The trip began June 16 in Seattle and ended Aug. 2 in Washington D.C. Sigle raised $7,000 to participate in the ride, hosted by Big Ride Across America with a portion of the proceeds benefitting the American Lung Association.
During the seven-week trip, Sigle and his 10 fellow riders traveled through Washington, Idaho, Montana, Wyoming, South Dakota, Minnesota, Wisconsin, Illinois, Indiana, Ohio, Pennsylvania and Maryland to finally arrive in D.C.

Terry Sigle is pictured in front of the U.S. Capitol in Washington D.C. after completing his 40-day, 3,300 mile bike ride across the country. | Photo: Submitted by Terry Sigle
Terry Sigle is pictured in front of the U.S. Capitol in Washington D.C. after completing his 40-day, 3,300 mile bike ride across the country. | Photo: Submitted by Terry Sigle

An avid cyclist, Sigle knew biking across America was something he always wanted to do. He said the most surprising part was the feeling of accomplishment he had when arriving at the National Mall in D.C.
“I had been to D.C. many times before, so I knew exactly where we were going to end,” said Sigle, an Allen resident and member of Congregation Adat Chaverim. “It was emotional because I saw my family at the finish line and it was pure satisfaction. I love biking so much that it was easy for me to get on the bike every day at 5:50 a.m. You take it day by day and before you know it, it’s over.”
Sigle began training in January and rode about 2,700 miles to prepare for the ride. He did a combination of indoor stationary cycling and rode his bike around different parts of Allen.
The riders logged anywhere from 55 to 110 miles on any given day and also had eight rest days along the way, giving them time to explore, talk to locals and relax their bodies. Two of the highlights for Sigle were visiting Little Big Horn in Wyoming and Gettysburg in Pennsylvania.
Each night, they slept in campgrounds, high school gyms, athletic centers and college dorms. Sigle said the most challenging part for him was the stretch from Wisconsin to Ohio riding 550 miles in six days, but being able to see the country in this way was incredible.
“I didn’t expect to see as many amazing things across the U.S. that I saw,” he said. “The Black Hills in South Dakota was one of the most beautiful spots we went to. I had never been to the Appalachian Mountains before, so we climbed over Mt. Davis in Pennsylvania and that was really awesome. Everything from Seattle to the mountains of Montana and Idaho was just spectacular.”
Another aspect that made this experience so meaningful for Sigle is that his parents, wife and youngest daughter took part in the beginning of the trip in an RV.

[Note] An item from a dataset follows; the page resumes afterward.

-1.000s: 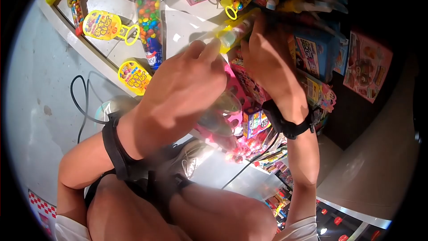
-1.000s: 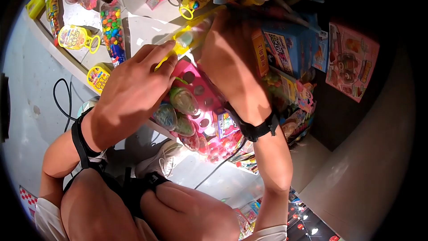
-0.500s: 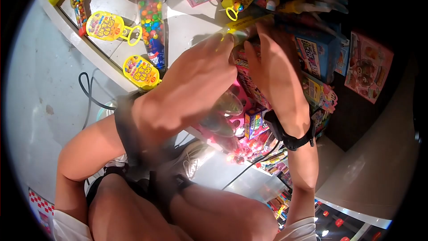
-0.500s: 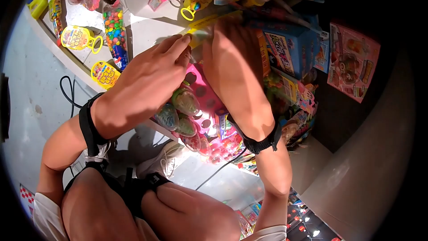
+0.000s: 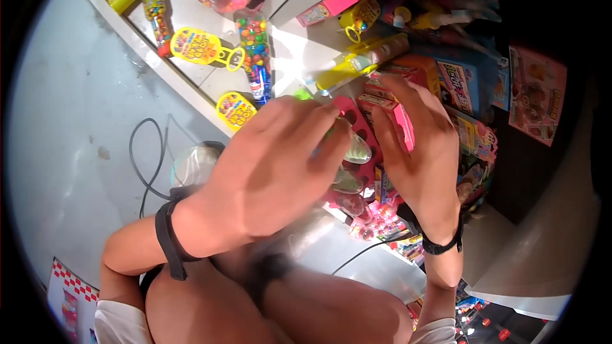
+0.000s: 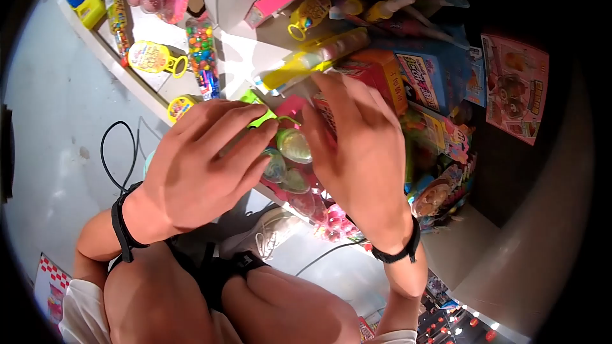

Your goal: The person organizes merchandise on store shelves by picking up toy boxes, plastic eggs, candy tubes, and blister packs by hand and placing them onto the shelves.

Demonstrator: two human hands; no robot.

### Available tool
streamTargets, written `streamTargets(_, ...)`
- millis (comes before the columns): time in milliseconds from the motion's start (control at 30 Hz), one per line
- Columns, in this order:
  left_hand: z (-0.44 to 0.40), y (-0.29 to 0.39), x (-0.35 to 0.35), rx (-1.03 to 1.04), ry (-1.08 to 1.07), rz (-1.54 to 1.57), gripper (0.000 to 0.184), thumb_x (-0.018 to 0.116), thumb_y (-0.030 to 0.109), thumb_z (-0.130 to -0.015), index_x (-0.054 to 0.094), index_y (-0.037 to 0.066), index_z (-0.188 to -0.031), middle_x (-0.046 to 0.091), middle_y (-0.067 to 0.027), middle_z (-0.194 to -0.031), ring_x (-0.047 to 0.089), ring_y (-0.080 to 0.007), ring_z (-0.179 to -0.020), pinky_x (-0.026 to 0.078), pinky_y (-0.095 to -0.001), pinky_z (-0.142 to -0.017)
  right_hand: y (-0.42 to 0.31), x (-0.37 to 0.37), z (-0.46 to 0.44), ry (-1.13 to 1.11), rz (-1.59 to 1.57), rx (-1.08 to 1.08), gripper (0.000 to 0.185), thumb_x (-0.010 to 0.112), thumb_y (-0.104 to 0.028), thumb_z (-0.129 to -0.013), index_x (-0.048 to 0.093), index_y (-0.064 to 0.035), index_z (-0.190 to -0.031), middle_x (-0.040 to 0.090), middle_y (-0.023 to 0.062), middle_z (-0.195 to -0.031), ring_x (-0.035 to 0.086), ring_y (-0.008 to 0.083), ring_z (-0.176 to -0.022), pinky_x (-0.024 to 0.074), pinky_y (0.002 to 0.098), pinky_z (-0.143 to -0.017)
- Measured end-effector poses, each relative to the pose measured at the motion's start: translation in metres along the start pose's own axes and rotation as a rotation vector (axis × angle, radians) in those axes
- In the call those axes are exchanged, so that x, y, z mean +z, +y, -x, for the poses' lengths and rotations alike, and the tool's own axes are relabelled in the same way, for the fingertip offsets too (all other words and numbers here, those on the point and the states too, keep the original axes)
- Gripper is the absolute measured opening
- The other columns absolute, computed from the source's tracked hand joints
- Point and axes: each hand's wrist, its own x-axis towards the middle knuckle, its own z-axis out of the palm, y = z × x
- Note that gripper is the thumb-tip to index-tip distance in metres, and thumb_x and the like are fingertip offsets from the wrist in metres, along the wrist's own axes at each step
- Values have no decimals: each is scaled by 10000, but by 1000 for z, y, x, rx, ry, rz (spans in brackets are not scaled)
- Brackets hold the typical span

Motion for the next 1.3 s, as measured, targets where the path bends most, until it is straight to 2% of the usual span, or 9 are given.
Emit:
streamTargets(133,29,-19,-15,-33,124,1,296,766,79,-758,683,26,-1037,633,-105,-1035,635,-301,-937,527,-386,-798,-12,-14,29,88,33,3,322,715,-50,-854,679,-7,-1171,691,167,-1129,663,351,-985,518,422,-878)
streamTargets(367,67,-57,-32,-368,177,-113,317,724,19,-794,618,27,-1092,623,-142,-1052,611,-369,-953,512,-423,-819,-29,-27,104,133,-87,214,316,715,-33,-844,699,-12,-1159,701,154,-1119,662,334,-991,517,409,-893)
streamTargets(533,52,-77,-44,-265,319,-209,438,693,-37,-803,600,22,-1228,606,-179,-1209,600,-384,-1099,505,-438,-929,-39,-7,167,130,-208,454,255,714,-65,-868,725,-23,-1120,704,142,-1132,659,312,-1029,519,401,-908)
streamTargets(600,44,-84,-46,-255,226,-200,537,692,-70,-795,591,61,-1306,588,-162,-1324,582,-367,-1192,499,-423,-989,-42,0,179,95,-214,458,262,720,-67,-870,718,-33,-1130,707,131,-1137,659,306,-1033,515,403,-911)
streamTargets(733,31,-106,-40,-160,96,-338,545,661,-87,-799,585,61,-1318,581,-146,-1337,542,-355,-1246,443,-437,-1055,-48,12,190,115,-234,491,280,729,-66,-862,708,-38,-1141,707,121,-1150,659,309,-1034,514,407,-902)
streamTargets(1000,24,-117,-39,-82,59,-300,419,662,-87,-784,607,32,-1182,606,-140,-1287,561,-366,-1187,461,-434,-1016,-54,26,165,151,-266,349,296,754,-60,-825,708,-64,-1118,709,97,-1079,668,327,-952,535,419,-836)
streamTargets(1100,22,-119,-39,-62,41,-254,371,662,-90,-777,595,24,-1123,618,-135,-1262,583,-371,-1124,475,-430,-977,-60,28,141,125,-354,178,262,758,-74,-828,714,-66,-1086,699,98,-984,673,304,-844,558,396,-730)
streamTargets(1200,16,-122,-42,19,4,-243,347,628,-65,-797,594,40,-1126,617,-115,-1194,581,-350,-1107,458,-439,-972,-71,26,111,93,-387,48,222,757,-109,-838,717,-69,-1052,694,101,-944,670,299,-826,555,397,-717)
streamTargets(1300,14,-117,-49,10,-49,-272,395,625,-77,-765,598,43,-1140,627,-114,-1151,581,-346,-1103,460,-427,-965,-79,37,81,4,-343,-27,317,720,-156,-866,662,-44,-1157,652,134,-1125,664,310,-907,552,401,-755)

Sigle is sad his adventure is over, but the memories he made and the friendships he developed with the other riders will be etched in his mind forever. He also kept a blog throughout the excursion where he posted photos and gave a firsthand account of what happened each day.

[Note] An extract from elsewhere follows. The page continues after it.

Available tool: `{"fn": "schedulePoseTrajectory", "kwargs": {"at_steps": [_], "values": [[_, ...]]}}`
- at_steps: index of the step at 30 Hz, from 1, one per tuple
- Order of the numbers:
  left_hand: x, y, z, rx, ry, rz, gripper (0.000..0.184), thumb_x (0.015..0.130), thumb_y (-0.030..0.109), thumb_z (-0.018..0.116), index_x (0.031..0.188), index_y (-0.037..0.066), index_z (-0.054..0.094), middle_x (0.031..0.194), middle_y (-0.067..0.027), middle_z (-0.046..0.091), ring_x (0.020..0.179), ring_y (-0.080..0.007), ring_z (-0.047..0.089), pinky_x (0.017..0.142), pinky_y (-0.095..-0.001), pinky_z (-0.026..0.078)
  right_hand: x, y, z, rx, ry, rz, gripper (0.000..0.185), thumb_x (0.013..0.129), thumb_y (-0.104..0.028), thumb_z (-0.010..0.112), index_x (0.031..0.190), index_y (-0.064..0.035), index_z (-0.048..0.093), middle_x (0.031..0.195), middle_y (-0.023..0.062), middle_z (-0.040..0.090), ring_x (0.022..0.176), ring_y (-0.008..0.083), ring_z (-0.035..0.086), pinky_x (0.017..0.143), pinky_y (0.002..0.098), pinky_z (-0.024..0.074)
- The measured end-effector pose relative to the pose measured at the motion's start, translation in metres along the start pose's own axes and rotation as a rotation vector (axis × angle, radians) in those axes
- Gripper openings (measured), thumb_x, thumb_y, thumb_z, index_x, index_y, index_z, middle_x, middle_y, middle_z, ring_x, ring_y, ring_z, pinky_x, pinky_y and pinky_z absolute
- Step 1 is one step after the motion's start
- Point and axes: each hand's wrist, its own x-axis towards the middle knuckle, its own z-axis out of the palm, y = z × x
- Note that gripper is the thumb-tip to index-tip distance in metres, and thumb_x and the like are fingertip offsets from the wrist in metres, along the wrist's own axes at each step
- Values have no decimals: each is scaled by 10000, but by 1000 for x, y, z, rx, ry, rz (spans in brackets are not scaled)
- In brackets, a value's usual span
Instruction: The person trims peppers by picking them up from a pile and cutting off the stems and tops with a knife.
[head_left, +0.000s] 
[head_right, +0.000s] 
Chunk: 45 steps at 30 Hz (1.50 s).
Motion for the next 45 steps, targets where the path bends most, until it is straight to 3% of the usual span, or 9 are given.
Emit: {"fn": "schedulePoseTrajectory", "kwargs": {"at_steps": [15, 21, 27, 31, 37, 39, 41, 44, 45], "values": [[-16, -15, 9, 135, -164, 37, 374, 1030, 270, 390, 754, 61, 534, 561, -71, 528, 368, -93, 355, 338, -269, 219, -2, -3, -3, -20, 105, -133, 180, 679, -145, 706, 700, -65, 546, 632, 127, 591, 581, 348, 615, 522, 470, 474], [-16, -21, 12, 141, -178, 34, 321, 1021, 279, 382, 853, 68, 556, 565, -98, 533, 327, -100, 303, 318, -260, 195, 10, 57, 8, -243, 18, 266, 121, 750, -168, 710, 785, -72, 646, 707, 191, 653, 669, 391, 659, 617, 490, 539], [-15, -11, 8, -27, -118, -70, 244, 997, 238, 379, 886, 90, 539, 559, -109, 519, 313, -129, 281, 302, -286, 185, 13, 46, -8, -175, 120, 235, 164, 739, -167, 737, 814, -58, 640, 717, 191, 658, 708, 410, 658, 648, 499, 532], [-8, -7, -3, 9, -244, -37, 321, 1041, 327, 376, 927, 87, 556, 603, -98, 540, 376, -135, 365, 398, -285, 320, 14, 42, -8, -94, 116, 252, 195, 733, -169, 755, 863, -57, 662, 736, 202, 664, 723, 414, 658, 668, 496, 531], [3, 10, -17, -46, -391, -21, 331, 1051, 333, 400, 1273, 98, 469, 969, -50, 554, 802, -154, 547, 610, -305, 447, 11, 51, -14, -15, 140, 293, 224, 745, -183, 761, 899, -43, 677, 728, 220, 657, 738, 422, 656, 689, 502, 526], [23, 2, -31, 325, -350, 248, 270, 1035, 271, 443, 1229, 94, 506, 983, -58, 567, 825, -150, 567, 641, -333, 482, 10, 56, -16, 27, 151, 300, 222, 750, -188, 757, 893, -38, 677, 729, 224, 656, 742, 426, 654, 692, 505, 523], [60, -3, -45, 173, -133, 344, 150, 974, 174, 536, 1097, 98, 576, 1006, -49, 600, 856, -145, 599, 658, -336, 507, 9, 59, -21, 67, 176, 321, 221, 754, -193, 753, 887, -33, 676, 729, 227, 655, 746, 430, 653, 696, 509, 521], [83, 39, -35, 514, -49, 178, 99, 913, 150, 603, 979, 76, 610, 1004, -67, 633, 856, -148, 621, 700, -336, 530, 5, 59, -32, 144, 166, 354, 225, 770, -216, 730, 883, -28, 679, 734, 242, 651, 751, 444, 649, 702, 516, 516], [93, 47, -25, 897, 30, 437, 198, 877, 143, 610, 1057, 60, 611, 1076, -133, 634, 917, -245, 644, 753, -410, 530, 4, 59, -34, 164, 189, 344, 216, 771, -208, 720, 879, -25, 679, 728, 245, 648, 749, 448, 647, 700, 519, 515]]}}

Bike riding has always been a spiritual experience, Sigle said. He is grateful to have participated in this and knows that it’s easy to achieve something you put your mind to.
“One thing I have been telling people is for them to find something special they have always dreamed to do and just do it,” Sigle added. “Don’t overanalyze anything. I spent 14 years thinking about this and the sense of accomplishment I had at the end was the greatest feeling. I remember every moment of the ride and it was amazing.